Etwa 30 000 Krankheiten sind heute bekannt, nur jede dritte lässt sich bisher mit Arznei behandeln.

Täglich werden in Labors und mit Computerprogrammen Tausende Stoffe auf ihre Wirksamkeit ge­checkt. Die Pharmaindustrie forscht vor allem bei chronischen Krankheiten: Diabetes, Atemwegs-, Herz-Kreislauf-, Rheuma- und Demenzerkrankungen sowie solchen des zentralen Nervensys­tems, bei Krebs und Psychophar­maka.

Weniger erforscht werden Impfstoffe und Diagnostika sowie Arzneimittel gegen seltene Krankheiten wie Chorea Huntington. Therapien für wenige Patienten werfen kaum Gewinne ab. Anreize zur Vermarktung solcher „Waisenarzneimittel“, so durch Befreiung von Zulassungsgebühren oder das Recht auf langjährigen Alleinvertrieb, sollen das Interesse an ihrer Erforschung erhöhen.

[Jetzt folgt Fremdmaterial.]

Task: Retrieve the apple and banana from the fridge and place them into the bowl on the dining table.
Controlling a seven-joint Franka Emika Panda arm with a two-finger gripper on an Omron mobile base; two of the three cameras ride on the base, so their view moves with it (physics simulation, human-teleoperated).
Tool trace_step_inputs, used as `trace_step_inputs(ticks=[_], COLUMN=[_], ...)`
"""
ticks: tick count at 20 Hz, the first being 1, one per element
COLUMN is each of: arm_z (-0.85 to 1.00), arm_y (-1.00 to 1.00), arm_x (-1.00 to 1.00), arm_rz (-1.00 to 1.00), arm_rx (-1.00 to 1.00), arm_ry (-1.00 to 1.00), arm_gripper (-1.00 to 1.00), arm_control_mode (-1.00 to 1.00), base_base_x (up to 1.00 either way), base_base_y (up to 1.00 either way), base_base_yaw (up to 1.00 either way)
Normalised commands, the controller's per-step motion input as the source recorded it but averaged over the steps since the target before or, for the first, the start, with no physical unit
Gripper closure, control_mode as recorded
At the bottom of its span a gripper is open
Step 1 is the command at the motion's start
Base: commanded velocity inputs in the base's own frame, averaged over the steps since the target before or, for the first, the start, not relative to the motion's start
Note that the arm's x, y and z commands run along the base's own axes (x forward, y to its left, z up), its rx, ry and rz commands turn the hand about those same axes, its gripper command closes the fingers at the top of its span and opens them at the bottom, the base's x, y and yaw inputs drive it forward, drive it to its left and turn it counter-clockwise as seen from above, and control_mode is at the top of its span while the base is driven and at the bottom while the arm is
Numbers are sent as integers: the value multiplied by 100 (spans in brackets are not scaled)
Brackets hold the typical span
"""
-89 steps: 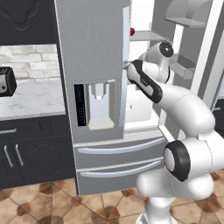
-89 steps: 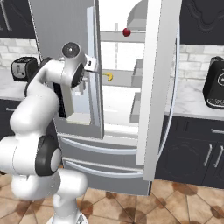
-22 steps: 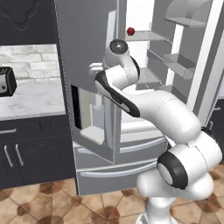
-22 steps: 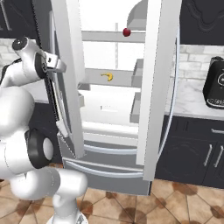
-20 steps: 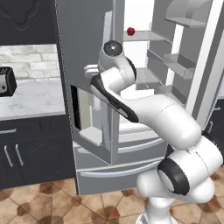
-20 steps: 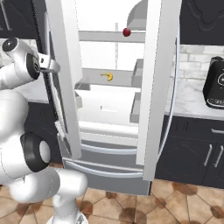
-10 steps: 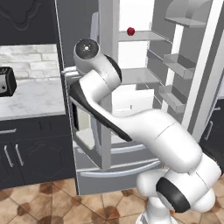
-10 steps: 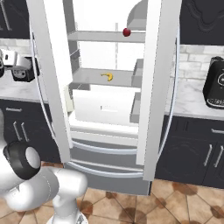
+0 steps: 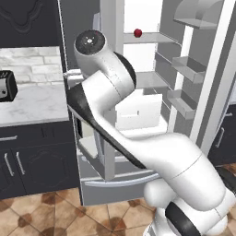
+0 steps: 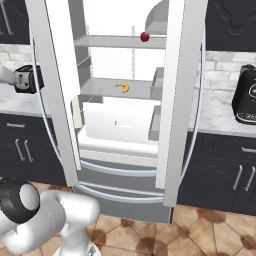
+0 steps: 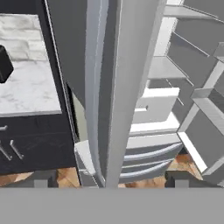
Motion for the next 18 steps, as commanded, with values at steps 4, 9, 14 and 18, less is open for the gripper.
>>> trace_step_inputs(ticks=[4, 9, 14, 18], arm_z=[0, 0, 0, -5], arm_y=[-100, -93, -77, -58], arm_x=[-44, -6, 0, 1], arm_rz=[-38, -30, -10, -2], arm_rx=[38, 53, 72, 59], arm_ry=[3, 14, 36, 30], arm_gripper=[-100, -100, -100, -100], arm_control_mode=[-100, -100, -100, -100], base_base_x=[0, 0, 0, 0], base_base_y=[0, 0, 0, 0], base_base_yaw=[0, 0, 0, 0])
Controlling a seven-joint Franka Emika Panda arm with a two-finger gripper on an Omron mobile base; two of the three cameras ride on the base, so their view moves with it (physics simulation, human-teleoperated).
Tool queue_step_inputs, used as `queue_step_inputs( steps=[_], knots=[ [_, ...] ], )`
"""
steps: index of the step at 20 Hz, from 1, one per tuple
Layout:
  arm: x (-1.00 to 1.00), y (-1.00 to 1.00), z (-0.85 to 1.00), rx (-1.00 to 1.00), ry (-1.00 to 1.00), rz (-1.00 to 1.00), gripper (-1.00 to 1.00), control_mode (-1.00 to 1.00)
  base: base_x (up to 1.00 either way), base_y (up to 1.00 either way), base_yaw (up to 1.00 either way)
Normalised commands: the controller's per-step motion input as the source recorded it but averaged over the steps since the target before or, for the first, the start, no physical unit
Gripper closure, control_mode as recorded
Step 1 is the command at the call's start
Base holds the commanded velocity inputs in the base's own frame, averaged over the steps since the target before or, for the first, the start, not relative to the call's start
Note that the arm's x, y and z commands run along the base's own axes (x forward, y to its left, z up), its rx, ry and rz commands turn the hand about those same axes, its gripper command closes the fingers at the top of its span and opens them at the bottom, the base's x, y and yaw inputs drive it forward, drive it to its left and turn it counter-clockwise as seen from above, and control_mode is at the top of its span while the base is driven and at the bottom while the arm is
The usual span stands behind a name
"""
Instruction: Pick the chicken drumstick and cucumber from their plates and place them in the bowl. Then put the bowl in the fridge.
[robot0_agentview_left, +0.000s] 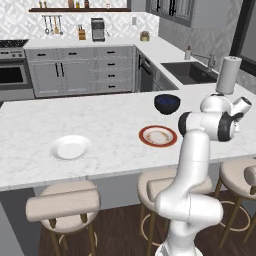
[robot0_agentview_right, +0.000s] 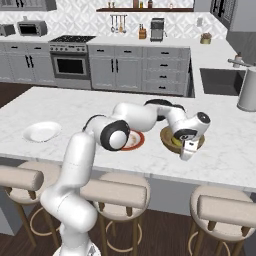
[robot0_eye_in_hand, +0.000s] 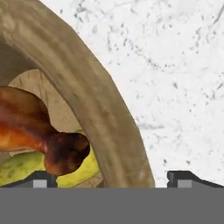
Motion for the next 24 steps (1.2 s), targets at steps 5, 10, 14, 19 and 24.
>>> queue_step_inputs(
  steps=[5, 10, 14, 19, 24],
  knots=[
    [0.2, 0.77, -0.4, 0.0, 0.0, -0.03, 1.0, -1.0, 0.0, 0.0, 0.0],
    [0.11, 0.54, -0.2, -0.04, 0.04, -0.01, 1.0, -1.0, 0.0, 0.0, 0.0],
    [-0.36, 0.6, 0.34, -0.14, -0.06, 0.0, 1.0, -1.0, 0.0, 0.0, 0.0],
    [-0.65, 0.39, 0.96, -0.04, -0.1, 0.0, 1.0, -1.0, 0.0, 0.0, 0.0],
    [-0.65, 0.5, 0.78, 0.05, 0.04, 0.0, 1.0, -1.0, 0.0, 0.0, 0.0]
  ],
)
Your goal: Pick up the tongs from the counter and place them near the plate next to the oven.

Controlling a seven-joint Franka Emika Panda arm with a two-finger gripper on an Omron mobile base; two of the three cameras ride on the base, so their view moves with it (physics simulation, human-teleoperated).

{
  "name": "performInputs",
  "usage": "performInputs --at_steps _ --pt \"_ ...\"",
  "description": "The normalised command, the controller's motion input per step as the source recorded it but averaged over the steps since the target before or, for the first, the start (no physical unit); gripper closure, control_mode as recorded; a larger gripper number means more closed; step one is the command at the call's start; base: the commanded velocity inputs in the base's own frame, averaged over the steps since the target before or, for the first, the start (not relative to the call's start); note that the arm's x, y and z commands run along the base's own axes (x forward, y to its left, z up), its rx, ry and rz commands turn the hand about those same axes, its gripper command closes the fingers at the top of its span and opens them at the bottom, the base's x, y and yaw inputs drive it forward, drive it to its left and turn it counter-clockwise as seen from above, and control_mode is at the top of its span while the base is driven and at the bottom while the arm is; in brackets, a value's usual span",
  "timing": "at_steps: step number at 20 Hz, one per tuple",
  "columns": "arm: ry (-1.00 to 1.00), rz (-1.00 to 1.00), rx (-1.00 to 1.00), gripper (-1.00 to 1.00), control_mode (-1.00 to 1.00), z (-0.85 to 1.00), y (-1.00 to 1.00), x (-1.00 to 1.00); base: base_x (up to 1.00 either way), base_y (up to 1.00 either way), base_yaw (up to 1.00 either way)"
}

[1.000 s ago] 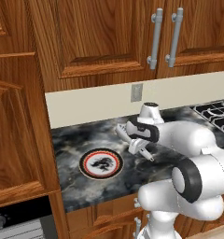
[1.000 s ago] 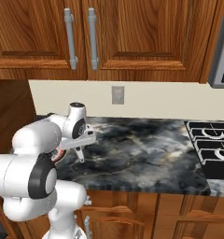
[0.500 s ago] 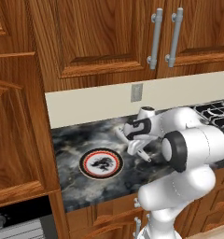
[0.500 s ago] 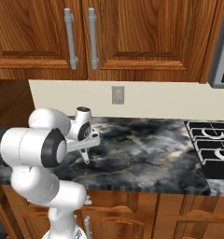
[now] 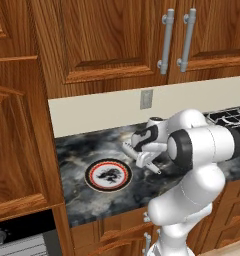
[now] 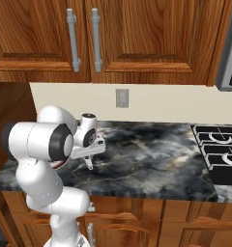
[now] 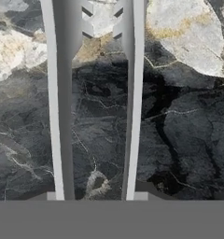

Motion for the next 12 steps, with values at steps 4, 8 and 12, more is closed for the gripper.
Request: performInputs --at_steps 4,8,12 --pt "0.00 0.00 0.00 1.00 -1.00 -0.17 0.00 0.13 0.00 0.00 0.00" --pt "0.00 0.00 0.00 -1.00 -1.00 -0.26 0.03 0.05 0.00 0.00 0.00" --pt "-0.01 0.00 0.00 -1.00 -1.00 -0.28 0.09 0.00 0.00 0.00 0.00"
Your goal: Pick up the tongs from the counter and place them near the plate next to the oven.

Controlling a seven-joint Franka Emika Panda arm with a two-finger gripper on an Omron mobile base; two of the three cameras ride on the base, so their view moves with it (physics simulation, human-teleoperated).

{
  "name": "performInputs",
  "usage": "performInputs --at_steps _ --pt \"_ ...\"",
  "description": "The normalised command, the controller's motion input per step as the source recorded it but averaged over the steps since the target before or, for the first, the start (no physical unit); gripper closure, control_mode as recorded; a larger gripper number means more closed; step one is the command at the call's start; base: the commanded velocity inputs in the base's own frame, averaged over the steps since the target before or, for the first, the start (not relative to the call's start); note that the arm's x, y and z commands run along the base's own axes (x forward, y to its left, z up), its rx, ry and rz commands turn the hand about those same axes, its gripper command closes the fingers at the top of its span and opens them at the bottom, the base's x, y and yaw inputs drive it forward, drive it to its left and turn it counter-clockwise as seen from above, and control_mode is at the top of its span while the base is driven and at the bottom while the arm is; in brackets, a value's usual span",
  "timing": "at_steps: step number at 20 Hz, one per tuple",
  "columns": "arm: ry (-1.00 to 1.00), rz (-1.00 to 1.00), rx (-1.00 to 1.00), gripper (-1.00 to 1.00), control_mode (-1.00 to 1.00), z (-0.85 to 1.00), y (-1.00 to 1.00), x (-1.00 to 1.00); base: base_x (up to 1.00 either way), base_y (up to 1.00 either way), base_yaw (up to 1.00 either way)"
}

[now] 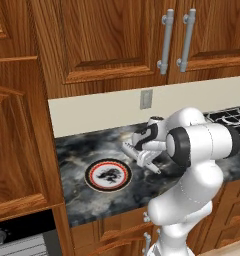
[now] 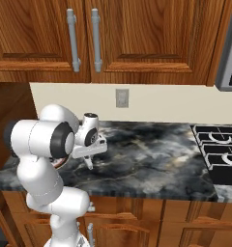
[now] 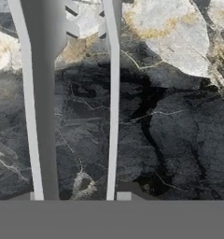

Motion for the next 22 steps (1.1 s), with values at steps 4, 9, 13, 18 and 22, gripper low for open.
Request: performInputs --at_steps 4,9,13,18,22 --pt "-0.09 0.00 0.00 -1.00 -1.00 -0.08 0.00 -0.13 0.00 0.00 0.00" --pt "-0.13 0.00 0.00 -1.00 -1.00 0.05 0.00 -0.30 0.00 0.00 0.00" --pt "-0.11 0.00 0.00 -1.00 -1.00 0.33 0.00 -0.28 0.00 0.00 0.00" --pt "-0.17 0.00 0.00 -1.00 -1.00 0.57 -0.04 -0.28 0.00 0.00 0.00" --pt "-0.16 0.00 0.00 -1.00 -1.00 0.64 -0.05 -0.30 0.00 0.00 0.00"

Die Entwicklung eines neuen Medikaments dauert heute etwa zehn bis zwölf Jahre. Über die Kosten gibt es unterschiedliche Angaben, je nachdem, ob Kosten für das Marketing oder die Fachinformationen den Forschungskosten zugerechnet werden. Die Pharmabranche spricht von 600 bis 800 Millionen Dollar pro Wirkstoff: Jeder zweite Dollar zählt dabei zu den „Opportunitätskosten“ – entgangenen Gewinnen, die man bei Investitionen in andere Projekte hätte erzielen können. Die US-Verbraucherorganisation Public Citizen veranschlagt die privaten Entwicklungskosten für einen neuen Wirkstoff dagegen auf maximal 110 Millionen Dollar.